そして幸田も典型的なグダグダの女だ。米兵の囲い者になったり、昔馴染みのインチキ祈祷師の女になって小金を稼いだりしながら、結局富岡が忘れられず、富岡の新しい赴任地屋久島まで付いて行きそこであっけなく肺病で死んでしまう。

見ようによっては何とも救いようのない話だ。

しかし、成瀬巳喜男はこの救いようのない話と、男と女の感情の揺れ動くさまを丹念に追っていく。ここには冷ややかな目はない。

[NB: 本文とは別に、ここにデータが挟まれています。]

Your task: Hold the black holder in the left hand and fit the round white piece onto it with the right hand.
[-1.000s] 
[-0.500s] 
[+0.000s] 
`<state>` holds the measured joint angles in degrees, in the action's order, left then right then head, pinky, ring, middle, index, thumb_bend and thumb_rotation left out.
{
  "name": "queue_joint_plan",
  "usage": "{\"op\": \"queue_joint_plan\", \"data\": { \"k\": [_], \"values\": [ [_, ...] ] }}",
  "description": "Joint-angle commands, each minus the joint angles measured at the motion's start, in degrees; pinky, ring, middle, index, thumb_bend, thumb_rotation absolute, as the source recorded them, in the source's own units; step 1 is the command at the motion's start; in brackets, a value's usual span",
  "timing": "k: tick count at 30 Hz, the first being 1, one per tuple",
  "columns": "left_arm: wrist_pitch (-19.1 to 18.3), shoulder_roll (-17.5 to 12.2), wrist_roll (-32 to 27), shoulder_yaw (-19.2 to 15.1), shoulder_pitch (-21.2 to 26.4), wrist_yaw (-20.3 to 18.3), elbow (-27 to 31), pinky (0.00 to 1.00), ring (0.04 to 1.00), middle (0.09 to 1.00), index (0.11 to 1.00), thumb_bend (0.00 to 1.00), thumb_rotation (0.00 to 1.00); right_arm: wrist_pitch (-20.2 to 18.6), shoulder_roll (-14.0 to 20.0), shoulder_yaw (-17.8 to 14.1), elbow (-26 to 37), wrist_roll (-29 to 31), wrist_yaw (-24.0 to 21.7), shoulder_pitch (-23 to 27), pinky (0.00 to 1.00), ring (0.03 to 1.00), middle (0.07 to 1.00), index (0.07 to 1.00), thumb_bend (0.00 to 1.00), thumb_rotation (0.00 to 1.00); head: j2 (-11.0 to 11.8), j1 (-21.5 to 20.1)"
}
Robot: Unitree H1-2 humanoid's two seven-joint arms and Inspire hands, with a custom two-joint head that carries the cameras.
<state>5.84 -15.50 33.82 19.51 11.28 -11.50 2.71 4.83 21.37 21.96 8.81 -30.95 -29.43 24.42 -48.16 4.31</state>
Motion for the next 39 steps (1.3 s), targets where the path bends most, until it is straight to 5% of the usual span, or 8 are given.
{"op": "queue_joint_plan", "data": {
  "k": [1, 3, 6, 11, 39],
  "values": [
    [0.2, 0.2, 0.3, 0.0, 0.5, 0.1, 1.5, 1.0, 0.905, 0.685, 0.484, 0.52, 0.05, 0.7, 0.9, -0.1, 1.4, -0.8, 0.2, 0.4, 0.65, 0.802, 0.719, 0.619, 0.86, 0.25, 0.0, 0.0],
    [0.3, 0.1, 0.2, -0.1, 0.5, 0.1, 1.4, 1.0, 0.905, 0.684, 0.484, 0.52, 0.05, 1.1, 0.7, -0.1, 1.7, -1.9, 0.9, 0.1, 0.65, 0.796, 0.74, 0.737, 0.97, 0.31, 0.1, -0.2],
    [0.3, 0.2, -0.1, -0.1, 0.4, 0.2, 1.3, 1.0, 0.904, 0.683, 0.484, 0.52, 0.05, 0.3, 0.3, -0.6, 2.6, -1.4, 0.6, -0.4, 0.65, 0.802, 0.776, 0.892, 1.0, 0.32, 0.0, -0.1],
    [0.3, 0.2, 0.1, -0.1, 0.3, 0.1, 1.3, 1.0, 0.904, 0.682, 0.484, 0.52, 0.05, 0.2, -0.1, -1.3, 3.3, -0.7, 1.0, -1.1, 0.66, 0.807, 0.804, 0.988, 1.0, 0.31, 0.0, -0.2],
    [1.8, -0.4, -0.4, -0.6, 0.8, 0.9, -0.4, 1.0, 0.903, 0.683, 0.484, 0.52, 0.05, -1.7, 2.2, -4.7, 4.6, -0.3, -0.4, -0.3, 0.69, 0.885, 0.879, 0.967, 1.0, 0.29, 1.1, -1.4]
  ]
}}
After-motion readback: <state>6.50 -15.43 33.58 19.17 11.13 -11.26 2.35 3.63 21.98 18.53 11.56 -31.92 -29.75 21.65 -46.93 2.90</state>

高峰秀子は実はあまりきちんと観たことがなかった。「24の瞳」の明るく誠実な女教師のイメージしかなかったので、このようなアンニュイで冷たい情熱を奥に秘めたような役者とは想像もしていなかった。

岸恵子や若尾文子に連なる美形でもない。ちょい役で出てくる岡田茉莉子の端正な顔がずっと際立って見える。

田舎町に一人や二人はいそうなちょっと可愛い顔立ちをした平凡な女の子といった風情が、このような怪しい感情の襞を投げかけてくる、これは富岡と言えずともたまらないかもしれない。

複雑な生い立ちや、その後独特の感性で文章を書いていたこと、一時骨董品店をやっていたことなど、この女優を見る目が一変した。